> **Task goal**
Produce a verbatim copy of the data below that contains no pictures.

------------------------------------------------

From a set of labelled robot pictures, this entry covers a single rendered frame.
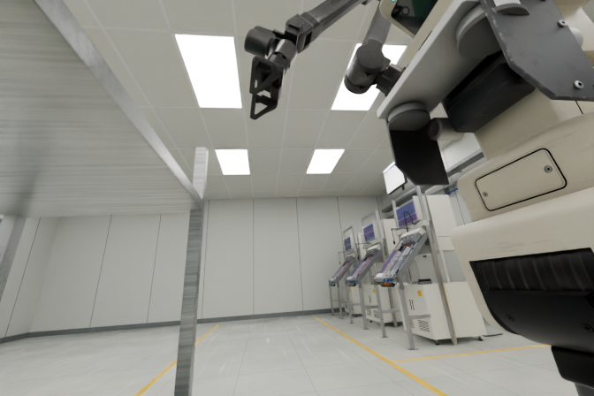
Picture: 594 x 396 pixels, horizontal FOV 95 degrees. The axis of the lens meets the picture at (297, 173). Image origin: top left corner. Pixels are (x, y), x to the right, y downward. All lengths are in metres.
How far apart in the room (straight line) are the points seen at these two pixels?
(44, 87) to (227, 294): 7.18
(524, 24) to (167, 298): 7.64
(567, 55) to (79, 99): 0.52
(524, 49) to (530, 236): 0.21
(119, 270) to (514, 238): 8.00
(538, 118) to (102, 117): 0.55
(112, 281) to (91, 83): 7.90
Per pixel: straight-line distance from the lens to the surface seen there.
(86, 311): 8.39
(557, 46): 0.44
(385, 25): 0.90
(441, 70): 0.51
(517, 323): 0.49
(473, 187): 0.53
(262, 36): 0.76
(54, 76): 0.35
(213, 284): 7.48
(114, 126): 0.40
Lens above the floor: 0.73
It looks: 22 degrees up
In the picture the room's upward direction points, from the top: 4 degrees counter-clockwise
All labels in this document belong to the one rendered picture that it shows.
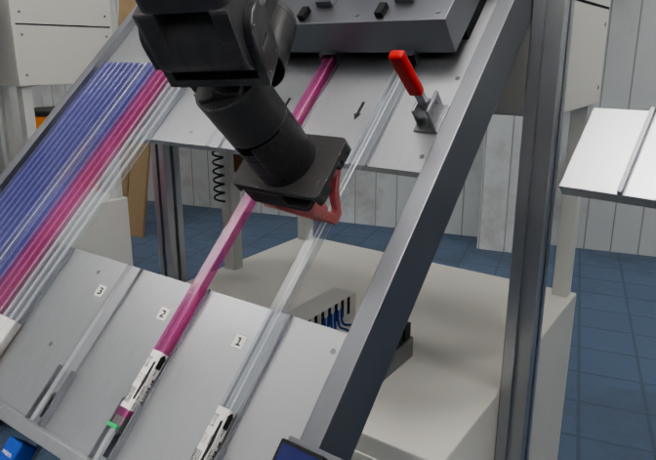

------------------------------------------------

> **Answer to this task**
From a set of labelled robot pictures, this entry covers a single rendered frame.
Picture: 594 x 396 pixels, horizontal FOV 95 degrees. The axis of the lens meets the picture at (297, 173). Image origin: top left corner. Pixels are (x, y), x to the right, y downward. All lengths are in metres.
How far apart in the room (straight line) are the points seen at these two pixels?
(44, 87) to (227, 294): 7.18
(524, 24) to (167, 298): 7.64
(567, 55) to (79, 99): 0.52
(524, 49) to (530, 236): 0.21
(119, 270) to (514, 238): 8.00
(538, 118) to (102, 117): 0.55
(112, 281) to (91, 83): 7.90
Per pixel: straight-line distance from the lens to the surface seen there.
(86, 311): 8.39
(557, 46): 0.44
(385, 25): 0.90
(441, 70): 0.51
(517, 323): 0.49
(473, 187): 0.53
(262, 36): 0.76
(54, 76): 0.35
(213, 284): 7.48
(114, 126): 0.40
Lens above the floor: 0.73
It looks: 22 degrees up
In the picture the room's upward direction points, from the top: 4 degrees counter-clockwise
All labels in this document belong to the one rendered picture that it shows.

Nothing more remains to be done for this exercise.